Gorman was on her daily commute to her nursing job at Hollywood Presbyterian Hospital when she got into an elevator at the MTA subway stop at Vermont and Sunset.

“It lurched up. And it lurched up with a lot of force,” Gorman recalled.

The elevator jerked up and down. When it stopped the door opened, but she did not know that it was not even with the ground. When Gorman stepped out, she fell forward hitting the pavement.

“The eye bones around the eye, they couldn’t put them back together, I have a metal mesh in my eye keeping my eye in place,” she said.

Gorman sued the elevator repair company.

At the time the elevator permit had been up to date, but her attorney said that OSHA could never produce any documentation to back up the inspection.

David Goldstein: “What does that tell you about the whole inspection process?”

“It’s poor. It’s terrible. And it hurts people like it did in this case,” Gorman said who settled out of court.

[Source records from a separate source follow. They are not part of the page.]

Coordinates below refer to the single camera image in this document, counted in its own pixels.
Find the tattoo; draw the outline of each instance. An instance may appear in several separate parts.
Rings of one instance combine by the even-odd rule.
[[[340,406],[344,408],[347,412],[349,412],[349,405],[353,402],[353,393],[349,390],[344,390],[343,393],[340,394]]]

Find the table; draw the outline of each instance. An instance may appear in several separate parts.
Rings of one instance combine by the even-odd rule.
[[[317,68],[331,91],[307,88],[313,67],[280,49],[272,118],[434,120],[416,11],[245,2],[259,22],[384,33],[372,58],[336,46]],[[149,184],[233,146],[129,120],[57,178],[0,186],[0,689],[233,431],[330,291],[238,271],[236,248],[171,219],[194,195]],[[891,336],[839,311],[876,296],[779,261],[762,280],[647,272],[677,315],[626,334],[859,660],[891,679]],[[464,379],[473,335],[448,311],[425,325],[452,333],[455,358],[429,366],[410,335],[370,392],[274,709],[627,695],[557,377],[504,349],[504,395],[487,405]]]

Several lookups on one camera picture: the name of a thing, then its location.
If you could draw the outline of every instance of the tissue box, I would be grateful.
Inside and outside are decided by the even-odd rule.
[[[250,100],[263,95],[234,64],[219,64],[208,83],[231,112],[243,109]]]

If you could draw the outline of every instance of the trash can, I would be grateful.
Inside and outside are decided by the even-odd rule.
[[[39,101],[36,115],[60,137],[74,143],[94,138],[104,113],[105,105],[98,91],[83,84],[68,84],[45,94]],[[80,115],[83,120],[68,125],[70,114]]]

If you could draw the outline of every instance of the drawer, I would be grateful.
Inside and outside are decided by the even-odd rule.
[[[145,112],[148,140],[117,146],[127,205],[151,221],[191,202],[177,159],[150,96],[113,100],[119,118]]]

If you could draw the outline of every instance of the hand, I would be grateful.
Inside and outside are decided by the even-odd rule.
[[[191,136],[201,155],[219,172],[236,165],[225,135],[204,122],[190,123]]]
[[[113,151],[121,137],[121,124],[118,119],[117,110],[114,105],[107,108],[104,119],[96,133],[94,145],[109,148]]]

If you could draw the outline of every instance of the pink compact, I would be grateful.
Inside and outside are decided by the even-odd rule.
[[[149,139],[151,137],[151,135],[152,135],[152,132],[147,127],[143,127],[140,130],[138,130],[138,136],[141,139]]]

Now three years later, we checked that same elevator — the permit had expired March 18, 2010.

We obtained the state’s database of elevator inspections and found that out of almost 92,000 elevators statewide, more than 28,000, nearly one-third, have expired permits — some expired for more than two years ago.

Dean Fryer with Cal/OSHA claimed that they are only about six-months behind, but we told him what we found with our undercover cameras.

“OK, well clearly then there is an issue there that has to be addressed,” Fryer said.

Cal/OSHA said they only have 67 elevator inspectors statewide and with a current hiring freeze, they said that it is hard to catch up.

“They need to do a better job is what they need to do,” said California Assemblyman Mike Morrell of Rancho Cucamonga.

Morrell is the Vice Chair of the state committee that oversees OSHA. He said it is unacceptable.

“It appears they’re not being as efficient and effective with taxpayer money and the safety of citizens as they should be,” Morrell said.

He said he is pushing to get the inspections up to date.

State officials said passengers should not be alarmed if they are riding in an elevator with an expired permit. But if you want to play safe, there’s always the stairs.


----------



## cda (Feb 6, 2012)

Have done fire alarm/ elevator recall tests without elevator companies and the fire alarm company running the fire alarm, there no big thing

As you say they want more money

So what do they do when they do a fire alarm test, bypass the elevator recall???


----------



## fireguy (Feb 6, 2012)

All I know is we do the elevator recall as part of the fire alarm test.  If all there is no fire alarm, we still do elevator recall tests, which includes testing the smoke detectors in the shaft and the elevator lobby.


----------



## Codegeek (Feb 8, 2012)

I won't quote ASME A17 as I don't have one in front of me, but I thought that as part of the periodic inspections the recall was to be tested.


----------